For Louisiana, desegregation in public schools would come slowly. In 1965, only five Louisiana parishes submitted plans for integration. By 1967, thirty parishes still had made no arrangements to desegregate. In 1970, forty-five parishes were ordered to come up with a legitimate plan or risk the loss of federal funding; full integration of Louisiana’s public schools did not come until the mid-1970s. Similarly, Louisiana was ordered—on at least ten occasions between 1965 and 1998—to integrate segregated universities and professional schools or compensate the state’s historically Black colleges and universities for generations of neglect.

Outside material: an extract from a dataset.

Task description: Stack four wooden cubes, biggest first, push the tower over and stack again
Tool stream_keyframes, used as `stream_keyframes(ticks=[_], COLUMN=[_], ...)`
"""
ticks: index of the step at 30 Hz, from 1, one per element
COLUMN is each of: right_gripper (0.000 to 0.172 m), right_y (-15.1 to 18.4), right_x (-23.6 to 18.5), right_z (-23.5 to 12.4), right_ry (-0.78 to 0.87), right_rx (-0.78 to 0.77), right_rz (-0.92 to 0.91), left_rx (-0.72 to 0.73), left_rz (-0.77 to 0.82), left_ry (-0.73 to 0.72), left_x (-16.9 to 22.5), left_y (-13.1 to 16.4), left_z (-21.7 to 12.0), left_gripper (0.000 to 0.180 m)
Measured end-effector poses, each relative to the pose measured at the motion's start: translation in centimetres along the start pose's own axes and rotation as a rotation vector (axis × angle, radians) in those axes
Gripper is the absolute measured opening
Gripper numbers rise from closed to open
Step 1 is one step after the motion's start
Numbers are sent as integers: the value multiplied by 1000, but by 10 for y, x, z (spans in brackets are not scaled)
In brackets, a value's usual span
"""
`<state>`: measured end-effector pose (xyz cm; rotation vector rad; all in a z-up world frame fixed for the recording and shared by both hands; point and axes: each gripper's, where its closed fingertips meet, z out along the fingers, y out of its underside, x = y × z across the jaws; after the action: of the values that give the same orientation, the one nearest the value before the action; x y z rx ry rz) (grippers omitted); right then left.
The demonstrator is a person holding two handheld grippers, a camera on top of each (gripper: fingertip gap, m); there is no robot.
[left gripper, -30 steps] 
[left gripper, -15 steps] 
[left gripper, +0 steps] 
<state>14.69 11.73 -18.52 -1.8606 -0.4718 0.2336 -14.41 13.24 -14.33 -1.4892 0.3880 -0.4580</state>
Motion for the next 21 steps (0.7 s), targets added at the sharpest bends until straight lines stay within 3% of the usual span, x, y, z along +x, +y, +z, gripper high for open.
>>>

The impact of segregation on Louisiana’s culture and history continues to linger. One lasting consequence of Jim Crow is the persistence of extreme poverty among African Americans, particularly in the northern parishes bordering the Mississippi River. The decline of cotton and sugar production, the source of Louisiana’s wealth prior to the Civil War, has left behind impoverished communities unable to find suitable alternatives. In twenty-first century, “stealth racism,” or subtle long-term racism, remains in Louisiana, particularly as racial attitudes harden in the midst of economic instability.